Dave Caplinger Tue, 10 Feb 2015 06:34:12 -0800

I'm surprised you need to bother with the HUP if you are using dynafiles to 
write to distinct quarter-hour output files.  Does lsof indicate that rsyslog 
really does still have those older files open?  Even so, I wouldn't expect the 
extra HUP once every 15 minutes to have much of an impact unless you have very 
high log volume since the HUP would pause rsyslog briefly to flush all output 
queues and close/reopen files.  (Maybe HUP doesn't flush the queues; I don't 
recall...?)


What I suspect is more likely is that something else is contending for 
bandwidth over the link the VPN uses.  If you can catch it in the act, does 
running iperf between the two sites reveal lower throughput?  (You'll need to 
do a similar test outside of the problem window as a baseline of course.)  
We've run into a similar situation where a remote rsyslog forwarder was sending 
data via TCP through a VPN connection back to the central rsyslog collector, 
and the outbound Internet bandwidth available for rsyslog to use was often very 
small.  The input data rate of new logs at the remote forwarder simply exceeded 
the achievable output rate over the VPN link, so it would start falling behind 
and spool to disk.  Sometimes it would be able to recover as more bandwidth 
became available, but often not, and this would lead to the main queue filling 
up and ultimately dropping (all visible in impstats output).  This was with the 
VPN link doing inline compression at around 2:1, but it still wasn't sufficient.

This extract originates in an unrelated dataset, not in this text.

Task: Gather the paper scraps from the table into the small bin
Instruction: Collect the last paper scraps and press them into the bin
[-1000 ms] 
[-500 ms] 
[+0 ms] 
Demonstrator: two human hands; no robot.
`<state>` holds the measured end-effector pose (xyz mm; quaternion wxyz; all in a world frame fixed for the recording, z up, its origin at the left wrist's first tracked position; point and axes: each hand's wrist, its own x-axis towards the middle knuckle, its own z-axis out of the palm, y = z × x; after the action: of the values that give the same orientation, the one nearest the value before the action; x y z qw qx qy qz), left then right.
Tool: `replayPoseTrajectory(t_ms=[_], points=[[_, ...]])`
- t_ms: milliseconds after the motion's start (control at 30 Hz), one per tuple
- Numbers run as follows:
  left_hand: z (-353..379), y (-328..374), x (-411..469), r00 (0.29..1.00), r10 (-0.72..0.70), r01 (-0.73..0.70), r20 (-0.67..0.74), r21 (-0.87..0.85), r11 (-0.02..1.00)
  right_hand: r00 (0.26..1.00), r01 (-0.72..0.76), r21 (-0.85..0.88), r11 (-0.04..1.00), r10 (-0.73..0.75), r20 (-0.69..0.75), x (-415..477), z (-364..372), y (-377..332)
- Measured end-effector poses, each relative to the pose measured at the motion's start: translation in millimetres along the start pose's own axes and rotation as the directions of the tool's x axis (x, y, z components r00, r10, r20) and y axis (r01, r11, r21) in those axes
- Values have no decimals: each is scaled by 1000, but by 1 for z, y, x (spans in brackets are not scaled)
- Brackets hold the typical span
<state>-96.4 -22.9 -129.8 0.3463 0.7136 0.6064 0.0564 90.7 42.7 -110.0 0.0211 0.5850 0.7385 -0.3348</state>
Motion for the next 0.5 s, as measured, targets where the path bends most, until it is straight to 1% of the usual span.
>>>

Our solution to the "remote sender with low outbound bandwidth" issue was to 1) 
make sure we weren't forwarding things that we really didn't need, and 2) 
enable stream compression.  We initially set up a 60-second compressed batching 
solution using output dynafiles from rsyslog that were gzip'd and transferred 
by another process (then consumed on the other side, uncompressed, and 
re-injected into the log stream), and it was effective.  However, that solution 
was complex (with many moving parts that could break), and stream compression 
in rsyslog performs even better than this, especially for long-lived TCP 
connections between the two rsyslog nodes.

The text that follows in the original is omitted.